GIVEN INFORMATION

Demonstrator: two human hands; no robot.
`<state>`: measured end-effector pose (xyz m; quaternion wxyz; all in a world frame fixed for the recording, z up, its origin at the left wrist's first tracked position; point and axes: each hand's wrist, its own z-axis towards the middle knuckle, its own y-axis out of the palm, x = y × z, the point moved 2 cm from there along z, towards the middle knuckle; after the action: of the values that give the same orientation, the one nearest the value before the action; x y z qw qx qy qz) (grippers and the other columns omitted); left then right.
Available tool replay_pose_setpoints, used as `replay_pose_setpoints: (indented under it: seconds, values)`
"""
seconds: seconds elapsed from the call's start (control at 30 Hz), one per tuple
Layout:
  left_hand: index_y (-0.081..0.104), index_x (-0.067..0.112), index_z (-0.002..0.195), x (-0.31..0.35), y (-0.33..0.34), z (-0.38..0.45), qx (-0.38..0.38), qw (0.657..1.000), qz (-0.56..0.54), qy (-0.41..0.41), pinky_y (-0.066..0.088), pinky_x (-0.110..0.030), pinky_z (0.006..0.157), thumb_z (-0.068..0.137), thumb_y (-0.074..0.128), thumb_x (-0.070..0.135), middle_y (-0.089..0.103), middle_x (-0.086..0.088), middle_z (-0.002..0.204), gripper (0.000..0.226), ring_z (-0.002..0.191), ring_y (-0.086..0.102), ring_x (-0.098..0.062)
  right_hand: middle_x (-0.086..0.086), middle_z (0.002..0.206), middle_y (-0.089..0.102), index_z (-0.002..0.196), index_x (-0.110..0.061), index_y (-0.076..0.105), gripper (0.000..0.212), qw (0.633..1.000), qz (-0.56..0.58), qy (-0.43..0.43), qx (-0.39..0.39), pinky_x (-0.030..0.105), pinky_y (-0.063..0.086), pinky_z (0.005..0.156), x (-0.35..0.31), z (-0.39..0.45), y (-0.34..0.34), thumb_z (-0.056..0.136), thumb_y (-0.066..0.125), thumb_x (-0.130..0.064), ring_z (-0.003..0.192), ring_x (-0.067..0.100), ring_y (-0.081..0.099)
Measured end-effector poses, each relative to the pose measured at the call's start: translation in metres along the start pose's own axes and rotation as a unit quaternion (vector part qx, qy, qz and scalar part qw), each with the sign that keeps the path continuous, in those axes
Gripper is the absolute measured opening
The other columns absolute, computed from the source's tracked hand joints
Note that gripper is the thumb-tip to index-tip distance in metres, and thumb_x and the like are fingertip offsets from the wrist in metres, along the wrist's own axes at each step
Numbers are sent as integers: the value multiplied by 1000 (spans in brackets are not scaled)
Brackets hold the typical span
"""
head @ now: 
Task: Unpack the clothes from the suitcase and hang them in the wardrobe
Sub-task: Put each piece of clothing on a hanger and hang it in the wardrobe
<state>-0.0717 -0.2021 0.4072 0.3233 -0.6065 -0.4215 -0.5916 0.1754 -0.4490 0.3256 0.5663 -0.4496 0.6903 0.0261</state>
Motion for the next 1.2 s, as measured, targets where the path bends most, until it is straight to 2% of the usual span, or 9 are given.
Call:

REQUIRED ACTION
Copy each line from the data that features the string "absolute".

ANSWER FOR THIS EXERCISE
Gripper is the absolute measured opening
The other columns absolute, computed from the source's tracked hand joints

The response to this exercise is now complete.